**GOAL OF THE EXERCISE:** In the listing below, find the line with "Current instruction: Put", then repeat exactly every line from the top through that one.
------------------------------------------------------------------------
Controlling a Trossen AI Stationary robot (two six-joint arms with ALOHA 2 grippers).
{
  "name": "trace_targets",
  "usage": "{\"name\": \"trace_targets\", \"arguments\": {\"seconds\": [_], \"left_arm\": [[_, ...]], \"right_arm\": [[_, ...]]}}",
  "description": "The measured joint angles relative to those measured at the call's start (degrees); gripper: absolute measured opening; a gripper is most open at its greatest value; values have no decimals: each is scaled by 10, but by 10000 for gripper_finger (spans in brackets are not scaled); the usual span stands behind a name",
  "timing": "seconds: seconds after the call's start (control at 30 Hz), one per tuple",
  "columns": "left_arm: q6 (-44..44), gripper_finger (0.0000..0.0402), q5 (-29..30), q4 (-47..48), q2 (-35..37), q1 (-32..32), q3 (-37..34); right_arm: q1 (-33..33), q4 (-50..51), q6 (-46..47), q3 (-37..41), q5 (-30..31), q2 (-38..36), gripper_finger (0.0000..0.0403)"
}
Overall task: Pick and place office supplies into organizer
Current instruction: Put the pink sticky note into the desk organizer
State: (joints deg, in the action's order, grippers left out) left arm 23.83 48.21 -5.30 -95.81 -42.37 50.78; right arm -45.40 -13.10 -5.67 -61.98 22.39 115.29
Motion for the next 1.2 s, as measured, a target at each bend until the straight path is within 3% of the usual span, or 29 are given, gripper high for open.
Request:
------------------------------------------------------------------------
**WRITTEN SOLUTION:**
Controlling a Trossen AI Stationary robot (two six-joint arms with ALOHA 2 grippers).
{
  "name": "trace_targets",
  "usage": "{\"name\": \"trace_targets\", \"arguments\": {\"seconds\": [_], \"left_arm\": [[_, ...]], \"right_arm\": [[_, ...]]}}",
  "description": "The measured joint angles relative to those measured at the call's start (degrees); gripper: absolute measured opening; a gripper is most open at its greatest value; values have no decimals: each is scaled by 10, but by 10000 for gripper_finger (spans in brackets are not scaled); the usual span stands behind a name",
  "timing": "seconds: seconds after the call's start (control at 30 Hz), one per tuple",
  "columns": "left_arm: q6 (-44..44), gripper_finger (0.0000..0.0402), q5 (-29..30), q4 (-47..48), q2 (-35..37), q1 (-32..32), q3 (-37..34); right_arm: q1 (-33..33), q4 (-50..51), q6 (-46..47), q3 (-37..41), q5 (-30..31), q2 (-38..36), gripper_finger (0.0000..0.0403)"
}
Overall task: Pick and place office supplies into organizer
Current instruction: Put the pink sticky note into the desk organizer

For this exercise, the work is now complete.